(Description of the task): Each line of the data is to be output verbatim, with the images removed.

-------- Dataset extract --------

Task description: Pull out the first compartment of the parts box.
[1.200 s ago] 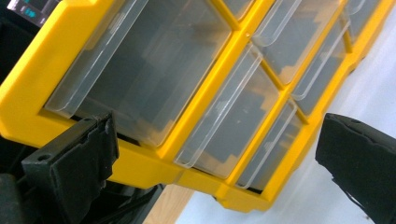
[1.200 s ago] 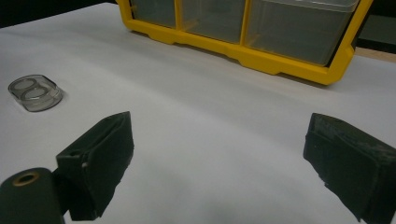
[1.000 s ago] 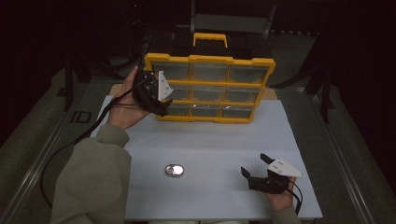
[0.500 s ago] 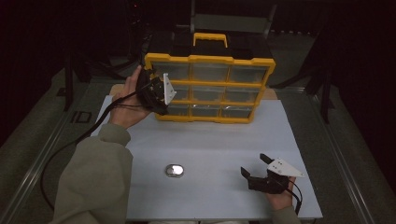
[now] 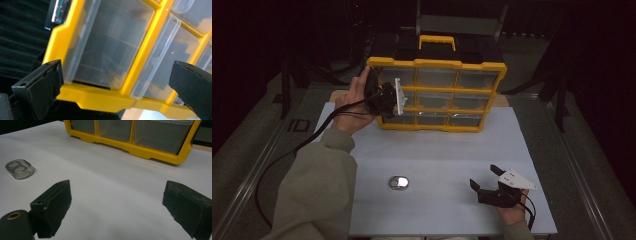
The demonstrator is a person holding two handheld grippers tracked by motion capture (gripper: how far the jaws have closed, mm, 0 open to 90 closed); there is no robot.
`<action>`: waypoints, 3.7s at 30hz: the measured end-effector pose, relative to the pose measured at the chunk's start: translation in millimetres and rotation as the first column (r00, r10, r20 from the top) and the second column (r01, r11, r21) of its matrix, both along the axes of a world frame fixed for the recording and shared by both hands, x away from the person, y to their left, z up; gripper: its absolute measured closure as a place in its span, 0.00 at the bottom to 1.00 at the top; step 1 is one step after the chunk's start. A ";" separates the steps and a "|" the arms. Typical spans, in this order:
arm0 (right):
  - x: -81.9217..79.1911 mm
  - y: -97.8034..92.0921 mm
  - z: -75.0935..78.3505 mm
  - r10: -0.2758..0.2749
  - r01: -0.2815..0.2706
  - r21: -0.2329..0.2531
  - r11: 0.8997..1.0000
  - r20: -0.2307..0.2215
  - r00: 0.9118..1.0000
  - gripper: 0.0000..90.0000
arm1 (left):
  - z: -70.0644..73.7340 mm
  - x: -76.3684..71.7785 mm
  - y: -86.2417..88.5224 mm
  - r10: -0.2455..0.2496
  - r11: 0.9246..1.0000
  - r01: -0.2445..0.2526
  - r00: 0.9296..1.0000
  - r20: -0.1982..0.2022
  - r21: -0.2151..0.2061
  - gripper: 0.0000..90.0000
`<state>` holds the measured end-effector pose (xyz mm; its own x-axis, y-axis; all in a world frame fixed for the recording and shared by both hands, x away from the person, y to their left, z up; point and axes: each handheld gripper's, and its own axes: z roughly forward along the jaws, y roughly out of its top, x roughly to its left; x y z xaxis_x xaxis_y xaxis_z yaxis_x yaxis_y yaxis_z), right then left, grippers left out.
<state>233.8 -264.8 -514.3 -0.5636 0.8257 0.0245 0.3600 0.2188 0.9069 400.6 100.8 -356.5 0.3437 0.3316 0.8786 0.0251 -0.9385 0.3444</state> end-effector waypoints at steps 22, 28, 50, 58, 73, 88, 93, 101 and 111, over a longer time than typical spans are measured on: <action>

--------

(Solution for this exercise):
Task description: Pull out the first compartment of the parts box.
[1.200 s ago] 
[1.200 s ago] 
[1.000 s ago] 
[0.500 s ago] 
[now] 
The demonstrator is a person holding two handheld grippers tracked by motion capture (gripper: how far the jaws have closed, mm, 0 open to 90 closed); there is no robot.
`<action>`: waypoints, 3.7s at 30hz: the measured end-effector pose, relative to the pose measured at the chunk's start: translation in millimetres and rotation as the first column (r00, r10, r20 from the top) and the second column (r01, r11, r21) of its matrix, both along the axes of a world frame fixed for the recording and shared by both hands, x away from the person, y to their left, z up; gripper: its absolute measured closure as a place in its span, 0.00 at the bottom to 1.00 at the top; step 1 is one step after the chunk's start. A ";" separates the steps and a "|" the arms. Typical spans, in this order:
arm0 (right):
  - x: -81.9217..79.1911 mm
  - y: -97.8034..92.0921 mm
  - z: -75.0935..78.3505 mm
  - r10: -0.2758..0.2749
  - r01: -0.2815..0.2706
  - r21: -0.2329..0.2531
  - r11: 0.8997..1.0000
  - r20: -0.2307..0.2215
  - r00: 0.9118..1.0000
  - gripper: 0.0000..90.0000
arm1 (left):
  - z: -70.0644..73.7340 mm
  - x: -76.3684..71.7785 mm
  - y: -86.2417..88.5224 mm
  - r10: -0.2455..0.2496
  - r11: 0.9246..1.0000
  - r01: -0.2445..0.2526
  - r00: 0.9296..1.0000
  - r20: -0.1982..0.2022
  - r21: -0.2151..0.2061
  - gripper: 0.0000..90.0000
`<state>` holds the measured end-effector pose (xyz mm; its own x-axis, y-axis; all in a world frame fixed for the recording and shared by both hands, x away from the person, y to their left, z up; point and axes: each handheld gripper's, and its own axes: z roughly forward along the jaws, y roughly out of its top, x roughly to its left; x y z xaxis_x xaxis_y xaxis_z yaxis_x yaxis_y yaxis_z), right then left, grippers left out.
<state>233.8 -264.8 -514.3 -0.5636 0.8257 0.0245 0.3600 0.2188 0.9069 400.6 100.8 -356.5 0.3437 0.3316 0.8786 0.0251 -0.9385 0.3444</state> end-effector waypoints at steps 22, 28, 50, 58, 73, 88, 93, 101 and 111, over a longer time than typical spans are measured on: <action>

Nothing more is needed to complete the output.